Collected data entries:

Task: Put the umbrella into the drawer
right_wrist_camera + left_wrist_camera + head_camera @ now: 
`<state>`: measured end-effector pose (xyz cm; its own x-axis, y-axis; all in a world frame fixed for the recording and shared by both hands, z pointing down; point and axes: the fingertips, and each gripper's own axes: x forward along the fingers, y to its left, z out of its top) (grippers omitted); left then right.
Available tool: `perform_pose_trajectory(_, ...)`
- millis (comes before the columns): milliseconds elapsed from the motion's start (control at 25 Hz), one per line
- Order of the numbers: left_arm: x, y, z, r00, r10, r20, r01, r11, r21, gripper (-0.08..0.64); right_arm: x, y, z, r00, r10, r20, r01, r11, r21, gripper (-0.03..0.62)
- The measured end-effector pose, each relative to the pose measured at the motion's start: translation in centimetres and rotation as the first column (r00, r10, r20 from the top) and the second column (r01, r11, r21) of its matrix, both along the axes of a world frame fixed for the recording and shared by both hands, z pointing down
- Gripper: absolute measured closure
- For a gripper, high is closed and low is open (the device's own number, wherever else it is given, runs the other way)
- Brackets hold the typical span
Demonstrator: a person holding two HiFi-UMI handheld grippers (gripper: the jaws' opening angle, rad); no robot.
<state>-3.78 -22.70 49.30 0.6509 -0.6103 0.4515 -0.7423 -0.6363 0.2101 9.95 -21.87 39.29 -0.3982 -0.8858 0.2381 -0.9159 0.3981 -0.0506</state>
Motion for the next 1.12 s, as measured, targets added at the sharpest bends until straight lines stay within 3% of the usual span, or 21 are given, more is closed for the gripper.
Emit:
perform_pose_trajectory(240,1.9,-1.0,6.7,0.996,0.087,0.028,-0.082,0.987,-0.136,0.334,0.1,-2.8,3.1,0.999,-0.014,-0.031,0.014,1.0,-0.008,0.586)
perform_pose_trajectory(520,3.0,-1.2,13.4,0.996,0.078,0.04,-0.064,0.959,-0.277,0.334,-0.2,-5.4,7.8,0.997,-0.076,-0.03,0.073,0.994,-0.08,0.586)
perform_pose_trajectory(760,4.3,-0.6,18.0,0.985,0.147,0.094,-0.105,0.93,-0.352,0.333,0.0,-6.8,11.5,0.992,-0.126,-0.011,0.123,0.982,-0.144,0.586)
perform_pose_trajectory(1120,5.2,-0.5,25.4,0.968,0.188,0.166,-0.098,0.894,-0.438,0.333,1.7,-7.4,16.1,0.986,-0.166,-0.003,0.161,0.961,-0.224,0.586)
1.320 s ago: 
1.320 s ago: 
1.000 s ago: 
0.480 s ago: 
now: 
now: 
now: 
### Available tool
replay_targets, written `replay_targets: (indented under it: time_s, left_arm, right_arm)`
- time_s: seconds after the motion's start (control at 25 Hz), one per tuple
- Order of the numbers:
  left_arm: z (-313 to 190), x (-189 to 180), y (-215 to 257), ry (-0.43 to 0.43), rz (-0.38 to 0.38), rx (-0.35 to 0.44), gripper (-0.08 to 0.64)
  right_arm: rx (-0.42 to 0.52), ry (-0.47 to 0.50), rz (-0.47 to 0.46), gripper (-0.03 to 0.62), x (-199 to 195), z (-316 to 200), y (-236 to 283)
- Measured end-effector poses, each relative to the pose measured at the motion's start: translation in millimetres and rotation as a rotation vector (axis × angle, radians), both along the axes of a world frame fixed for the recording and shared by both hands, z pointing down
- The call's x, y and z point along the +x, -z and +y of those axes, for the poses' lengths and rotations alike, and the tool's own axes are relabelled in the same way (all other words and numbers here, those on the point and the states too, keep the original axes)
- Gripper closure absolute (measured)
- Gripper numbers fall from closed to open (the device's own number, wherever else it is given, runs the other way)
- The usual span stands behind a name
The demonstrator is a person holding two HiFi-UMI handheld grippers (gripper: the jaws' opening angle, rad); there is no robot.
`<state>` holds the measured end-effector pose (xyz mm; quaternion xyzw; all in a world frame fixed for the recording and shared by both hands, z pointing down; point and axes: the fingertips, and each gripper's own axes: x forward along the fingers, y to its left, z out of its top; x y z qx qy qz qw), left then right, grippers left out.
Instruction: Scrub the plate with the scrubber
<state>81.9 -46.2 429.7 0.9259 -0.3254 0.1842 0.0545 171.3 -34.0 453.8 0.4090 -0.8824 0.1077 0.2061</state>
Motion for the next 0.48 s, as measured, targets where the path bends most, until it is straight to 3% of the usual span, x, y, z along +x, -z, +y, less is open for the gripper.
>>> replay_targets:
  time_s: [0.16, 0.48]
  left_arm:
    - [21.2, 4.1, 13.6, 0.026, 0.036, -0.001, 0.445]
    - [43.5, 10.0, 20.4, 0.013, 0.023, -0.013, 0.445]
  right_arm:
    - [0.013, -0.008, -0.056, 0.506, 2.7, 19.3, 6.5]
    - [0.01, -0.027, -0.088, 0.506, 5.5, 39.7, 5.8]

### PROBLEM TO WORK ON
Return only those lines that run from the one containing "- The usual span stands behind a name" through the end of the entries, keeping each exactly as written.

### WRITTEN ANSWER
- The usual span stands behind a name
The demonstrator is a person holding two HiFi-UMI handheld grippers (gripper: the jaws' opening angle, rad); there is no robot.
`<state>` holds the measured end-effector pose (xyz mm; quaternion xyzw; all in a world frame fixed for the recording and shared by both hands, z pointing down; point and axes: the fingertips, and each gripper's own axes: x forward along the fingers, y to its left, z out of its top; x y z qx qy qz qw), left then right, grippers left out.
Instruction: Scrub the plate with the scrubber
<state>81.9 -46.2 429.7 0.9259 -0.3254 0.1842 0.0545 171.3 -34.0 453.8 0.4090 -0.8824 0.1077 0.2061</state>
Motion for the next 0.48 s, as measured, targets where the path bends most, until it is straight to 3% of the usual span, x, y, z along +x, -z, +y, less is open for the gripper.
>>> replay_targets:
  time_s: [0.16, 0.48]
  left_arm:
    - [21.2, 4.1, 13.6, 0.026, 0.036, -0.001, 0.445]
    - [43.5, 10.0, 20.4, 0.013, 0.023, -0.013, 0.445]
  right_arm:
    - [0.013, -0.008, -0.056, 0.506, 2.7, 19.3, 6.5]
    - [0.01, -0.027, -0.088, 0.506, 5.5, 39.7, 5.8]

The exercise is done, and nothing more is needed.